╭──

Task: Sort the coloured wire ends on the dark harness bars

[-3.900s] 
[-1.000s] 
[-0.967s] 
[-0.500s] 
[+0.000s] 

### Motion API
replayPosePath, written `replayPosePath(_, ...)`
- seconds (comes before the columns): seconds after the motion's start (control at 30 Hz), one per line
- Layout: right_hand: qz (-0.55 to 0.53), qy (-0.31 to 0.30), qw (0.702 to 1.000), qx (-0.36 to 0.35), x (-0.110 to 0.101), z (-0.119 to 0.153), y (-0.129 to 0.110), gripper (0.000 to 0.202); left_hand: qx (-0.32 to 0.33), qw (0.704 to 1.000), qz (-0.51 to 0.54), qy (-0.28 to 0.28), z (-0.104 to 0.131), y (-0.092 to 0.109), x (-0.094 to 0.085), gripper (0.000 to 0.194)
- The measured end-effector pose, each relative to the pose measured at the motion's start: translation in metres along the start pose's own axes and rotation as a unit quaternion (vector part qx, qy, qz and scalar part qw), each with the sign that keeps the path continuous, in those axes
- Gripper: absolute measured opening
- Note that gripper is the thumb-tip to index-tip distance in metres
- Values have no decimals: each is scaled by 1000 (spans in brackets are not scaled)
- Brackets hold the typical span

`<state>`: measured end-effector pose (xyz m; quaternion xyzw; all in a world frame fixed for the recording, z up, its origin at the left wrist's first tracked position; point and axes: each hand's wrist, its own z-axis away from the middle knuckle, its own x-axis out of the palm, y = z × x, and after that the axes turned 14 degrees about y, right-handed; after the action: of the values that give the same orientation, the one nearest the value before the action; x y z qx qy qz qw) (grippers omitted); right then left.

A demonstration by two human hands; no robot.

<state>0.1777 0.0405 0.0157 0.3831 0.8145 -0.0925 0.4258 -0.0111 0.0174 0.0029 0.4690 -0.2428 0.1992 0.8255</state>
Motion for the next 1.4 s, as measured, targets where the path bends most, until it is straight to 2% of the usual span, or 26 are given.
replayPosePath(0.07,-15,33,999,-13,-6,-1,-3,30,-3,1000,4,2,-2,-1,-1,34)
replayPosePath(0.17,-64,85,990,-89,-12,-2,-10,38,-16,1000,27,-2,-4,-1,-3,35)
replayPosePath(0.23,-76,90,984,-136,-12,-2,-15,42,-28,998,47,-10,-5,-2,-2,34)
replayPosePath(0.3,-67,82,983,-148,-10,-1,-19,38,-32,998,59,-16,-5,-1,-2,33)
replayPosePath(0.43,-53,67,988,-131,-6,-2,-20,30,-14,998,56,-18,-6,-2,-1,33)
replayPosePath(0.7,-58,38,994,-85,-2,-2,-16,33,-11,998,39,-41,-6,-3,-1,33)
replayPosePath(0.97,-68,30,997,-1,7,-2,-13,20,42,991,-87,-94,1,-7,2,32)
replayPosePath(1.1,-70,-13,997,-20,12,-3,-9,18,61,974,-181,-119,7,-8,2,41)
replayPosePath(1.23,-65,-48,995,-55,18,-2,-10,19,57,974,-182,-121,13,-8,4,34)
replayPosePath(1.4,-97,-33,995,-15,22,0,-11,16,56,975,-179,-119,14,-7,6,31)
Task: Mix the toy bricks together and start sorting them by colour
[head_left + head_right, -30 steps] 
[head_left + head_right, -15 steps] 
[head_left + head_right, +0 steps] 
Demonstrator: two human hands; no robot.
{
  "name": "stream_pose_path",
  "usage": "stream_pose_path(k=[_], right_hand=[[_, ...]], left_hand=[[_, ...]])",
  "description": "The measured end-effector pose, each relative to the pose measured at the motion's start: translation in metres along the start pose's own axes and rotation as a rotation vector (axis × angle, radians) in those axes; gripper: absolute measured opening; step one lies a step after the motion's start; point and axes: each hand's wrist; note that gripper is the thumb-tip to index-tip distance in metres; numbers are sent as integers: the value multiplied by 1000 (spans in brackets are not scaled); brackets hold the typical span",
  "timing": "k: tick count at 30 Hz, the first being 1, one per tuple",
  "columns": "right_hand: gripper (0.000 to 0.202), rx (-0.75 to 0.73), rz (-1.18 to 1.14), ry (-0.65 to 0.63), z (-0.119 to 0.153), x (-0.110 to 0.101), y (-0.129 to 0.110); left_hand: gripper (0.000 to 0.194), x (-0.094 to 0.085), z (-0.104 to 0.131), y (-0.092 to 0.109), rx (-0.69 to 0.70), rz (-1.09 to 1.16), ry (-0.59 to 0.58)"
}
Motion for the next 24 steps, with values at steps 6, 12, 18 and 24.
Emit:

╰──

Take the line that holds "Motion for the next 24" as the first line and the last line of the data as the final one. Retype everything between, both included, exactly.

Motion for the next 24 steps, with values at steps 6, 12, 18 and 24.
Emit:

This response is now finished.